WORK INSTRUCTIONS – Give back each entry exactly as written, apart from the pictures.

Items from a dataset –

※

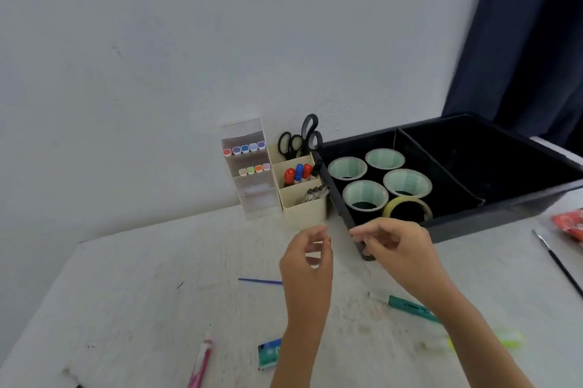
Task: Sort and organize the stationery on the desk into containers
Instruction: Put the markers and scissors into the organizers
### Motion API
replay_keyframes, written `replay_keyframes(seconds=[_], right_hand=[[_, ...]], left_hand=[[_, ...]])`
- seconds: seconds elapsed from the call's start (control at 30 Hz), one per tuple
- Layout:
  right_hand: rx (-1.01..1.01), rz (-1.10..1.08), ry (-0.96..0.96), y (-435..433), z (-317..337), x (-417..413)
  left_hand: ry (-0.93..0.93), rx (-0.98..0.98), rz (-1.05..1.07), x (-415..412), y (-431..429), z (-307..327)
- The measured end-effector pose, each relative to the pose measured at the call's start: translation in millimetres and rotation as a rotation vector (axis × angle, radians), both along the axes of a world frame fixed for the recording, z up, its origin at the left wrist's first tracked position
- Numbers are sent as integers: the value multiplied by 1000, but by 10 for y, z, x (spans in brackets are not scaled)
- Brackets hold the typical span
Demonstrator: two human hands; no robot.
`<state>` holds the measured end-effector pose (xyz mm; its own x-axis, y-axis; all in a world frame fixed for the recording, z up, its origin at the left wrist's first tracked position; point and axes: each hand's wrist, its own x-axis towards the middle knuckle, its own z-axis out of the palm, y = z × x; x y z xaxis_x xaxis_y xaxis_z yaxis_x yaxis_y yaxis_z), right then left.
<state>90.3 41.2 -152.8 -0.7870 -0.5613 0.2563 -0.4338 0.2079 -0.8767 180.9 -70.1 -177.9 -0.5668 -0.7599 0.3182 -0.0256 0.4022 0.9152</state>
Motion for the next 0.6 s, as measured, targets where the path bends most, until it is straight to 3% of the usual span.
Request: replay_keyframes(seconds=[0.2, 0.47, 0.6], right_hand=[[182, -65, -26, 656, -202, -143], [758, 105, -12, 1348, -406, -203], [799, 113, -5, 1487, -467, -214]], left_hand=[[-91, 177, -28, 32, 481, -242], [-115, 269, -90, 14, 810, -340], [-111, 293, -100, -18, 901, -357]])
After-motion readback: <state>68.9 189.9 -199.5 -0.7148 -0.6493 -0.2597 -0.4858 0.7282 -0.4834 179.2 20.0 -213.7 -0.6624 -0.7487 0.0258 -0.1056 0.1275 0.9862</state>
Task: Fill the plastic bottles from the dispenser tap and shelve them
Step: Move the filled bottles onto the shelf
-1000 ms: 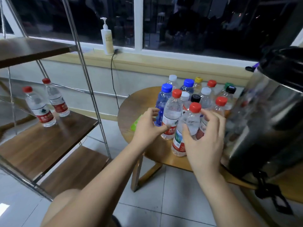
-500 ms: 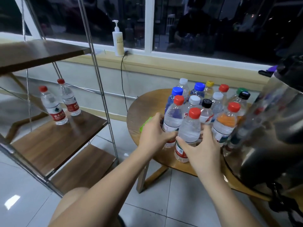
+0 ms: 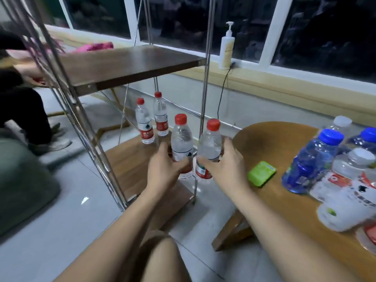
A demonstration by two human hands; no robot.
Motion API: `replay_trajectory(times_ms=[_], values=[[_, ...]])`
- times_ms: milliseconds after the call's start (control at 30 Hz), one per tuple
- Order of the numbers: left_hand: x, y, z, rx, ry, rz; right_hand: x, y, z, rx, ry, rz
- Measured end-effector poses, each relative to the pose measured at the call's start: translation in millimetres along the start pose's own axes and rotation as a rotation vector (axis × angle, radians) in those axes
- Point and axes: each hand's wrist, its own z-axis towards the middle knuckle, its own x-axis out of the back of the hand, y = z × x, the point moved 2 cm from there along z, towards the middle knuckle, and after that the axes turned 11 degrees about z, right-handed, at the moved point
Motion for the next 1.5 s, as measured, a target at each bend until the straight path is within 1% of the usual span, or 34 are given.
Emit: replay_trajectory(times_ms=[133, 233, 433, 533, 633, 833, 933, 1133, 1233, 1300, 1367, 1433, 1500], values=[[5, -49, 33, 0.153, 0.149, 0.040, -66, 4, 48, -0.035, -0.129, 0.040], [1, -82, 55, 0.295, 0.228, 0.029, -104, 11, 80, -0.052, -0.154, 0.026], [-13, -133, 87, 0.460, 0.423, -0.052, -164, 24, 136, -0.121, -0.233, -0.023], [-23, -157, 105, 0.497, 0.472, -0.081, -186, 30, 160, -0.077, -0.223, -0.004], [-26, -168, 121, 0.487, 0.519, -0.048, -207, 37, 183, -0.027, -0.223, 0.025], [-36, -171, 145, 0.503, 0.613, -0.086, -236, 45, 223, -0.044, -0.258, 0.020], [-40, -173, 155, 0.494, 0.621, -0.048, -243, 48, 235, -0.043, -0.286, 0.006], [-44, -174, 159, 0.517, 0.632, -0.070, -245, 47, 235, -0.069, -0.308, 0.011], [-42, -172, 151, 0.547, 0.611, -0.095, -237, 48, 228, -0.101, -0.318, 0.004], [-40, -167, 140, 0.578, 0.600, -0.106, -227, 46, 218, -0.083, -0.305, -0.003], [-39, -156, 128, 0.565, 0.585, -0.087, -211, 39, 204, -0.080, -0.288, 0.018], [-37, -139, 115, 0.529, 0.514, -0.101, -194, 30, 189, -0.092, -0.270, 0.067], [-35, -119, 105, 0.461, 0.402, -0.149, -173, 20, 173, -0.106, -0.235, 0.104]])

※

ANSWER FOR THE TASK –
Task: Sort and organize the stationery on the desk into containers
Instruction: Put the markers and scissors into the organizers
### Motion API
replay_keyframes, written `replay_keyframes(seconds=[_], right_hand=[[_, ...]], left_hand=[[_, ...]])`
- seconds: seconds elapsed from the call's start (control at 30 Hz), one per tuple
- Layout:
  right_hand: rx (-1.01..1.01), rz (-1.10..1.08), ry (-0.96..0.96), y (-435..433), z (-317..337), x (-417..413)
  left_hand: ry (-0.93..0.93), rx (-0.98..0.98), rz (-1.05..1.07), x (-415..412), y (-431..429), z (-307..327)
- The measured end-effector pose, each relative to the pose measured at the call's start: translation in millimetres and rotation as a rotation vector (axis × angle, radians), both along the axes of a world frame fixed for the recording, z up, its origin at the left wrist's first tracked position
- Numbers are sent as integers: the value multiplied by 1000, but by 10 for y, z, x (spans in brackets are not scaled)
- Brackets hold the typical span
Demonstrator: two human hands; no robot.
`<state>` holds the measured end-effector pose (xyz mm; its own x-axis, y-axis; all in a world frame fixed for the recording, z up, its origin at the left wrist's first tracked position; point and axes: each hand's wrist, its own x-axis towards the middle knuckle, its own z-axis out of the palm, y = z × x; x y z xaxis_x xaxis_y xaxis_z yaxis_x yaxis_y yaxis_z), right then left.
<state>90.3 41.2 -152.8 -0.7870 -0.5613 0.2563 -0.4338 0.2079 -0.8767 180.9 -70.1 -177.9 -0.5668 -0.7599 0.3182 -0.0256 0.4022 0.9152</state>
Motion for the next 0.6 s, as measured, targets where the path bends most, until it is straight to 3% of the usual span.
Request: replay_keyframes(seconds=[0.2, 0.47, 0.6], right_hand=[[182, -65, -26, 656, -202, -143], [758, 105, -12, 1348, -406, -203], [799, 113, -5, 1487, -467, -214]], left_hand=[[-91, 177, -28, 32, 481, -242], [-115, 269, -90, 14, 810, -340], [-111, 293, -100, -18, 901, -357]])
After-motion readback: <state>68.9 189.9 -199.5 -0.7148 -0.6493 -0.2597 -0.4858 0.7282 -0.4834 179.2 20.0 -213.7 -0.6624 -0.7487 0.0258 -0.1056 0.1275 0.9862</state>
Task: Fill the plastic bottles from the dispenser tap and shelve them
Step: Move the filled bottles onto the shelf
-1000 ms: 
-500 ms: 
+0 ms: 
A demonstration by two human hands; no robot.
Motion API: `replay_trajectory(times_ms=[_], values=[[_, ...]])`
- times_ms: milliseconds after the call's start (control at 30 Hz), one per tuple
- Order of the numbers: left_hand: x, y, z, rx, ry, rz; right_hand: x, y, z, rx, ry, rz
- Measured end-effector poses, each relative to the pose measured at the call's start: translation in millimetres along the start pose's own axes and rotation as a rotation vector (axis × angle, radians) in those axes
- Point and axes: each hand's wrist, its own z-axis towards the middle knuckle, its own x-axis out of the back of the hand, y = z × x, the point moved 2 cm from there along z, towards the middle knuckle, and after that the axes turned 11 degrees about z, right-handed, at the moved point
Motion for the next 1.5 s, as measured, a target at each bend until the straight path is within 1% of the usual span, or 34 are given.
Emit: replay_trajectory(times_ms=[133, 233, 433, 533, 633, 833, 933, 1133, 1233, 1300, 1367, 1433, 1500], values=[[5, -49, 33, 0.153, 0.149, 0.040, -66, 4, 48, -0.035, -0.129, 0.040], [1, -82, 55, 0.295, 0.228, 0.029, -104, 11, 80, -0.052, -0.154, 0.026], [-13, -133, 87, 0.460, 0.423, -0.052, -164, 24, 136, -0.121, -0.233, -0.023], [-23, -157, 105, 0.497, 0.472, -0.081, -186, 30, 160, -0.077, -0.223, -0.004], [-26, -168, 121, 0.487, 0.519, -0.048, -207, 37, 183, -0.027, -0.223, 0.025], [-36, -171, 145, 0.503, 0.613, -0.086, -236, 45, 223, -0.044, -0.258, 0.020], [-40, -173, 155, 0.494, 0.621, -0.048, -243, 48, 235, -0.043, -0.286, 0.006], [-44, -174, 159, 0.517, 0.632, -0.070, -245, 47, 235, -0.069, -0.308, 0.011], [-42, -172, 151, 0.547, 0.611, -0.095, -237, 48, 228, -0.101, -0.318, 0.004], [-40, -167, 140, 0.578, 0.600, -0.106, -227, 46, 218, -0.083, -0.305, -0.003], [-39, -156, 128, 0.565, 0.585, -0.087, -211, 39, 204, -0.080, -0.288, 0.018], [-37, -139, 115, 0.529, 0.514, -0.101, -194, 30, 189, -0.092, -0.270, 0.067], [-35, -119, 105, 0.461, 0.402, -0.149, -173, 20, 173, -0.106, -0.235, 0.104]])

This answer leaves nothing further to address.